■ Exercise aim ■
Look through the listing below and write out exactly the lines from the line with "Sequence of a" to the line with "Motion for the", both included, and no others.

-------- Dataset entries

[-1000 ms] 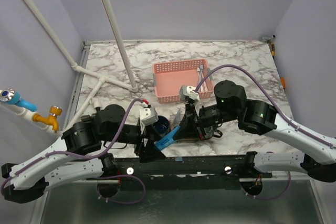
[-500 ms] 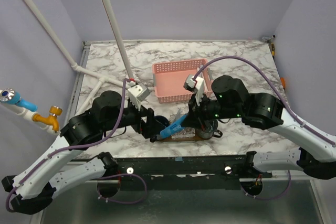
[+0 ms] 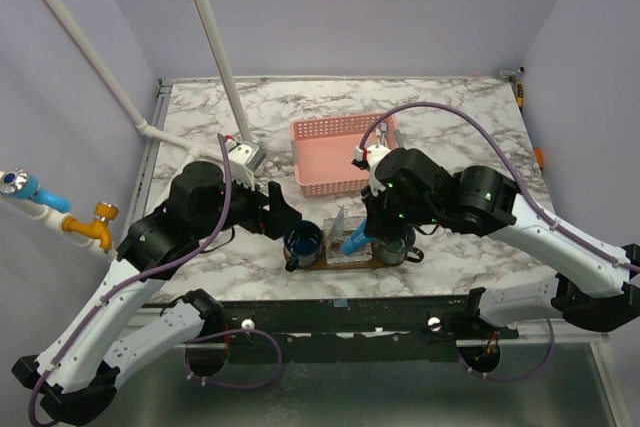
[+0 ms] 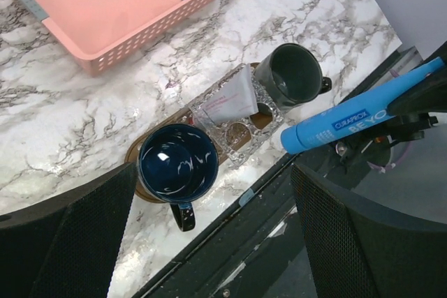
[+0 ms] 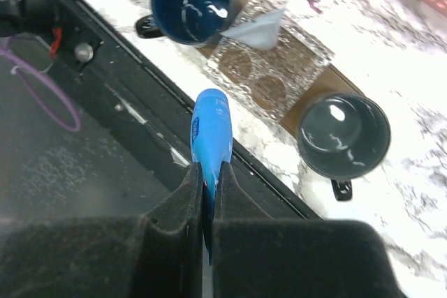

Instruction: Prepare toiletry sets of a toothbrush and toothpaste on the tray

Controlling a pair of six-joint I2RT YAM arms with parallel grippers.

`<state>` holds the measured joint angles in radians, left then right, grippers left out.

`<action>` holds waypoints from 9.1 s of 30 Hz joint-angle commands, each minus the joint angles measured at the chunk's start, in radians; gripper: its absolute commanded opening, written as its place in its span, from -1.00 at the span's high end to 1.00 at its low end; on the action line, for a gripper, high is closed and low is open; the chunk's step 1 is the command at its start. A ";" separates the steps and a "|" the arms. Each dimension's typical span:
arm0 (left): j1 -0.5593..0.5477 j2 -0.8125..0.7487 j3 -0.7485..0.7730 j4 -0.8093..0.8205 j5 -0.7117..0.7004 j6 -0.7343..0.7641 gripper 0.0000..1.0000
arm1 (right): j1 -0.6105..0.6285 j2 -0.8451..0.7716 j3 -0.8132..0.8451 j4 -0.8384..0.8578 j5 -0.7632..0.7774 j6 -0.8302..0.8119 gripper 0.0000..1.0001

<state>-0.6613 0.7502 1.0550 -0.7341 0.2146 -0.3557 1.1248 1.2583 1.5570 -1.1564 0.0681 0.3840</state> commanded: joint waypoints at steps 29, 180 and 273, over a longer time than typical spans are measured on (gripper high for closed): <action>0.039 -0.092 -0.128 0.036 -0.189 0.000 -0.81 | -0.055 0.277 0.115 -0.046 0.280 0.068 0.99; 0.040 -0.091 -0.157 0.035 -0.248 -0.005 -0.81 | -0.658 0.972 0.258 0.452 0.313 0.085 0.18; 0.040 -0.049 -0.155 0.027 -0.259 0.003 -0.81 | -0.643 0.909 0.098 0.653 0.132 0.060 0.47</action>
<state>-0.6273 0.6998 0.9066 -0.7055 -0.0280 -0.3580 0.4725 2.1532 1.6588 -0.5171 0.1818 0.4442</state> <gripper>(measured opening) 0.903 0.264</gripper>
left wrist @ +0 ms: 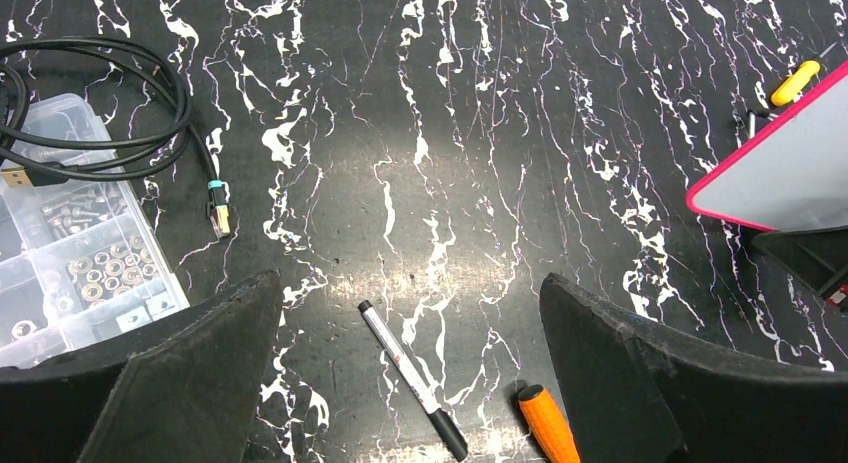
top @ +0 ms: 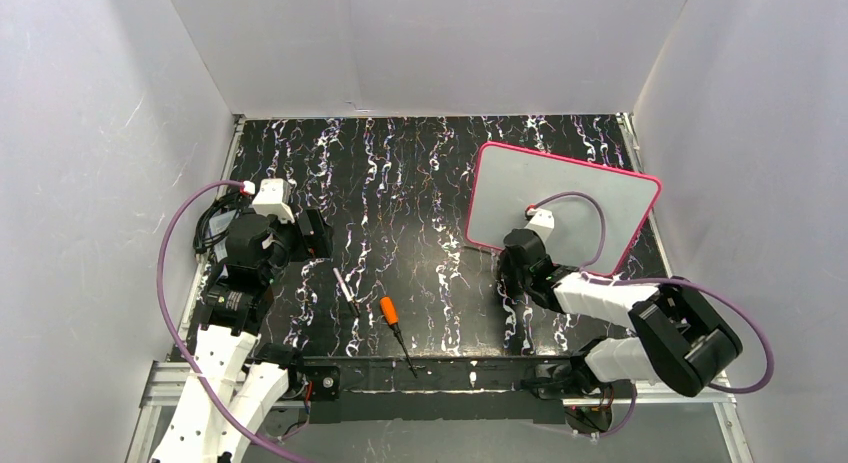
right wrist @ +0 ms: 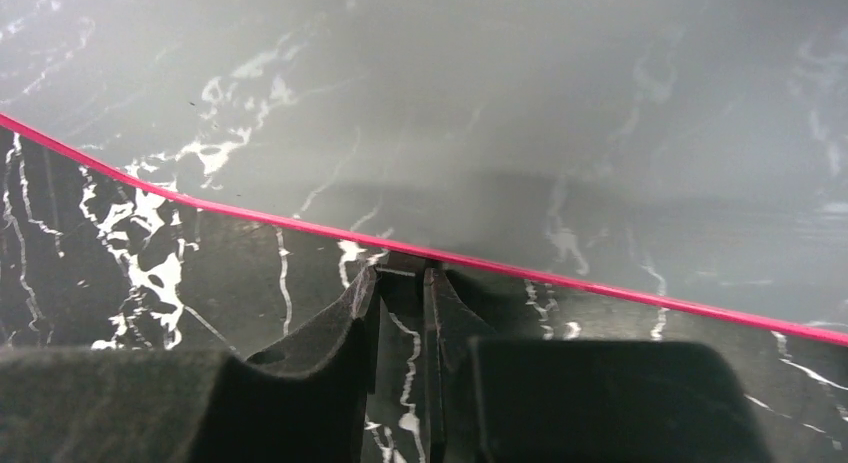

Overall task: Write a sentence on the whiteboard
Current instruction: Move the whiteboard to the center of the board.

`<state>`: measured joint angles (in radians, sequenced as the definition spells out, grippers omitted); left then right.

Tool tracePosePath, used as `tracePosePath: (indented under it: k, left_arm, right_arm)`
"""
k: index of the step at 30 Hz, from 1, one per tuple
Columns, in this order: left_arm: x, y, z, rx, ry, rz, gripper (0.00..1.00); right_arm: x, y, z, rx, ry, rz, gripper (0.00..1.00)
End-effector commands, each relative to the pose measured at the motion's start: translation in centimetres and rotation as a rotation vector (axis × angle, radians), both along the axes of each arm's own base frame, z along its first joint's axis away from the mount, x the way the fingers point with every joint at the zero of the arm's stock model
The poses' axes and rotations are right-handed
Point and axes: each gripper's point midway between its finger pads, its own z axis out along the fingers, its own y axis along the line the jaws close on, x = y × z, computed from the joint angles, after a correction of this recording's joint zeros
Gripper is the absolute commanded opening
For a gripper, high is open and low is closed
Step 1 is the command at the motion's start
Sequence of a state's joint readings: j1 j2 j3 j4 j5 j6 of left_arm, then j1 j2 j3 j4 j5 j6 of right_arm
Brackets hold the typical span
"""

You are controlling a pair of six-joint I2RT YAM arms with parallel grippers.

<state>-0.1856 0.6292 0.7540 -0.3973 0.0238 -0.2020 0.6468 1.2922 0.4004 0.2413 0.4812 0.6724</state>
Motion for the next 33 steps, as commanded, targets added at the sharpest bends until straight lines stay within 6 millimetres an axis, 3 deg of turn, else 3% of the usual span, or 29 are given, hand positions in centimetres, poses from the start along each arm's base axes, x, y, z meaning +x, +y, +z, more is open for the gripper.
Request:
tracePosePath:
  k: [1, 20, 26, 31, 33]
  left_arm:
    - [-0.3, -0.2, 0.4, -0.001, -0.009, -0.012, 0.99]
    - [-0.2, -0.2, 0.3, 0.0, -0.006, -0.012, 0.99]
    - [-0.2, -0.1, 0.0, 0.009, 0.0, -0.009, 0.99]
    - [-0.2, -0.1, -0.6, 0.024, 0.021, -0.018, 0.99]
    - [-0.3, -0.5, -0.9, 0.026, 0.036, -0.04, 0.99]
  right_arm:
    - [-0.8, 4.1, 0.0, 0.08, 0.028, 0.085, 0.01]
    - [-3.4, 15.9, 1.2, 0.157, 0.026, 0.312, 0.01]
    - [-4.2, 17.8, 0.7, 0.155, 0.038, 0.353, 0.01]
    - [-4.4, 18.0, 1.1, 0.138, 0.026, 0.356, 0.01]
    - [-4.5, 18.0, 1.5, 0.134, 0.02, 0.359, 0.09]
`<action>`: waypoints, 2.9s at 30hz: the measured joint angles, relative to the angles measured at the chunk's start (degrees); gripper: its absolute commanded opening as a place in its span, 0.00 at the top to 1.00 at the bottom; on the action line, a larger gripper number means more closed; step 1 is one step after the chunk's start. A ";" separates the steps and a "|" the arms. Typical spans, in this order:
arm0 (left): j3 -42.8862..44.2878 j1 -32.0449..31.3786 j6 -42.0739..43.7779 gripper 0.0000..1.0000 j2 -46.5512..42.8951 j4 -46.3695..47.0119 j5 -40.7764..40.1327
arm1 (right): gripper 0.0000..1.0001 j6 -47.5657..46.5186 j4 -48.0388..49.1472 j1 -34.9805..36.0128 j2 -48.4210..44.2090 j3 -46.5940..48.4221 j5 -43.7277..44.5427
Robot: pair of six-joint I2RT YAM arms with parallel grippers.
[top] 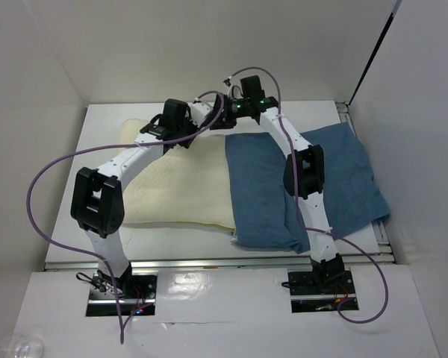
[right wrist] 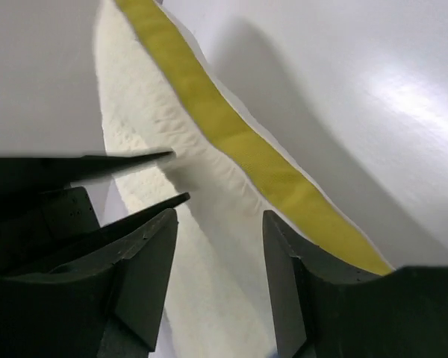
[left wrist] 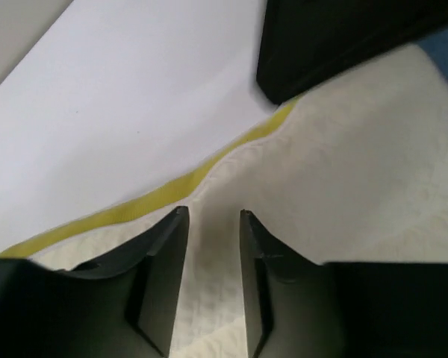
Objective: Put the pillow into the pillowcase
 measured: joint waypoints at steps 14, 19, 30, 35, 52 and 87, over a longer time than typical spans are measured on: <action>7.54 13.70 -14.93 0.00 3.28 -1.36 -0.68 | 0.88 -46.42 -24.30 -6.51 -20.50 -11.91 -3.72; 7.54 12.79 -16.26 0.00 1.77 -4.83 0.92 | 0.98 -65.13 -35.91 5.40 -22.82 -16.37 -3.48; 7.50 13.18 -17.55 0.00 -4.87 -10.34 3.10 | 1.00 -80.17 -42.51 14.82 -19.43 -27.78 13.31; 7.45 13.25 -17.75 0.00 -6.34 -10.47 3.23 | 1.00 -76.11 -41.22 14.82 -10.86 -24.28 19.50; -2.27 12.92 -14.19 0.00 -11.52 -13.05 10.01 | 1.00 -60.94 -29.66 10.60 0.92 -3.21 27.85; -34.93 -6.19 23.21 0.00 -15.63 24.44 -10.08 | 0.45 -39.89 -21.79 -3.78 -20.98 -20.59 11.39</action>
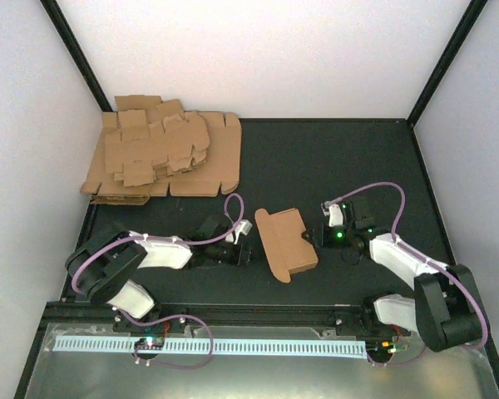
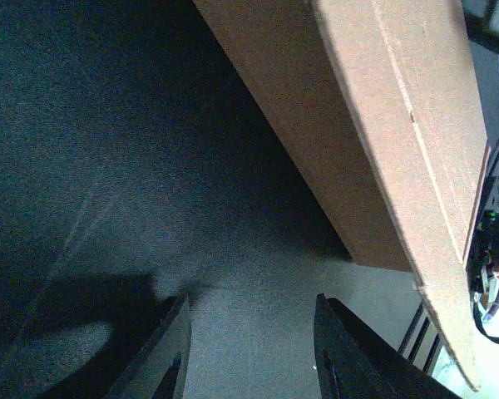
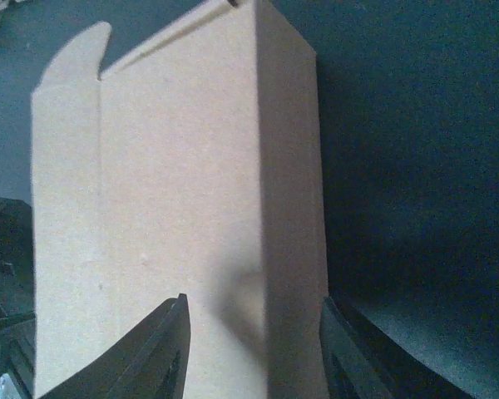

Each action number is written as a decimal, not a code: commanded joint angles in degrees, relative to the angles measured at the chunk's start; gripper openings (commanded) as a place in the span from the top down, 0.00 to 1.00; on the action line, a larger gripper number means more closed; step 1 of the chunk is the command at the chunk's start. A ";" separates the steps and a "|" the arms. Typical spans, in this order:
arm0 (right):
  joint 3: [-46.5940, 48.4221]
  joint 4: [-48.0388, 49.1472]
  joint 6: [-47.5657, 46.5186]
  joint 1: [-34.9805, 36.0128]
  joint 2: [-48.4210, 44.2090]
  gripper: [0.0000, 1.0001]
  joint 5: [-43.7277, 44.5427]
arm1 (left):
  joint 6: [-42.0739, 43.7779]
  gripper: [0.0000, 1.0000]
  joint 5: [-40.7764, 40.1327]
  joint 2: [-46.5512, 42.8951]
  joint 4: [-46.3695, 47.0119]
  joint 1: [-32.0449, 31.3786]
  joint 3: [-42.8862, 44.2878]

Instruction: Fold the paper box

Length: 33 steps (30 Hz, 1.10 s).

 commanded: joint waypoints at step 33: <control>-0.20 -1.42 2.25 -1.80 2.56 0.72 11.50 | 0.64 0.57 3.01 6.51 0.47 0.33 4.81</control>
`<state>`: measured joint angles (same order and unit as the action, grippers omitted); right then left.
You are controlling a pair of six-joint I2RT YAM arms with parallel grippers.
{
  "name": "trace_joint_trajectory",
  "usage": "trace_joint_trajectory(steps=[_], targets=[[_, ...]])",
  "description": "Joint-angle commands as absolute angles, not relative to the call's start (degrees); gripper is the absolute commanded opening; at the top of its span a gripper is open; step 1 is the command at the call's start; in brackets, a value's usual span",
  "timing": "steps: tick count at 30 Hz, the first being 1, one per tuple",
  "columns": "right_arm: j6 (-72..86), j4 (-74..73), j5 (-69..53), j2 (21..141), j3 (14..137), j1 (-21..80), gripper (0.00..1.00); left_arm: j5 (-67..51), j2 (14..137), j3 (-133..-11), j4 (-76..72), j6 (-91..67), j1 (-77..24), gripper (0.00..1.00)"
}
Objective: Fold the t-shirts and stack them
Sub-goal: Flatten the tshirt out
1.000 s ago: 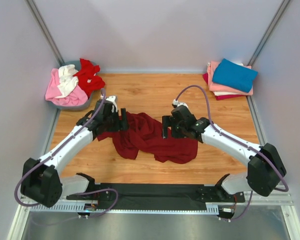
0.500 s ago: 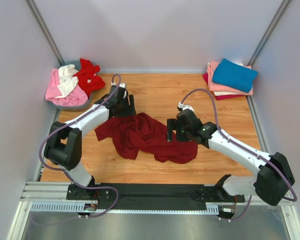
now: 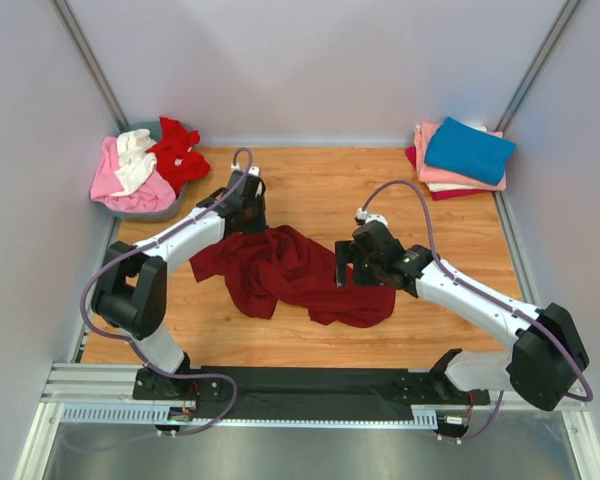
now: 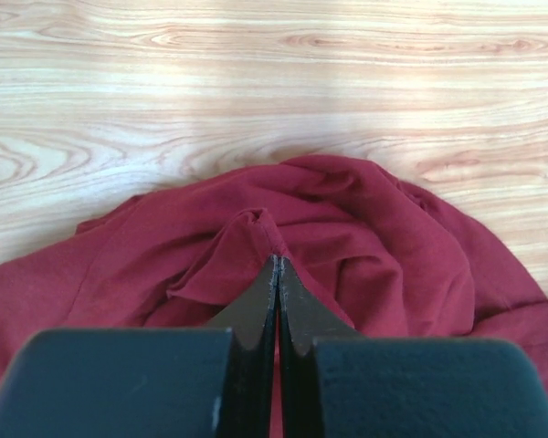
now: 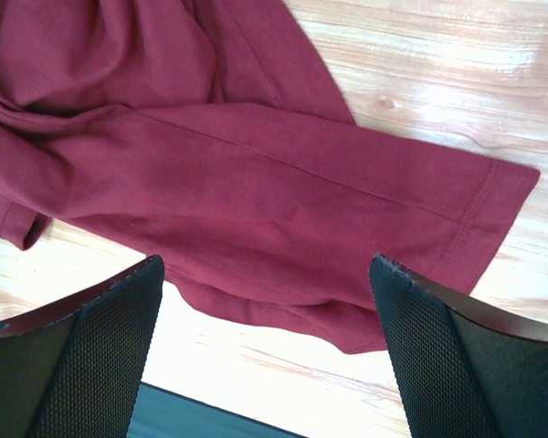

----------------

■ Reply ■
Sequence of a state's joint readings: j1 j2 j3 j4 j5 j6 of left_arm, then j1 j2 j3 j4 j5 j6 of right_arm
Brackets hold the typical span
"""

You are controlling a pair of six-joint I2RT YAM arms with parallel grippers.

<state>-0.1856 0.6292 0.7540 -0.3973 0.0238 -0.2020 0.6468 1.2922 0.4004 0.2413 0.4812 0.6724</state>
Motion for the next 33 steps, as commanded, targets added at the sharpest bends until straight lines stay within 6 millimetres an axis, 3 deg of turn, else 3% of the usual span, or 29 are given, hand positions in centimetres, poses from the start along each arm's base axes, x, y, z meaning +x, +y, +z, more is open for the gripper.

This response contains the complete answer.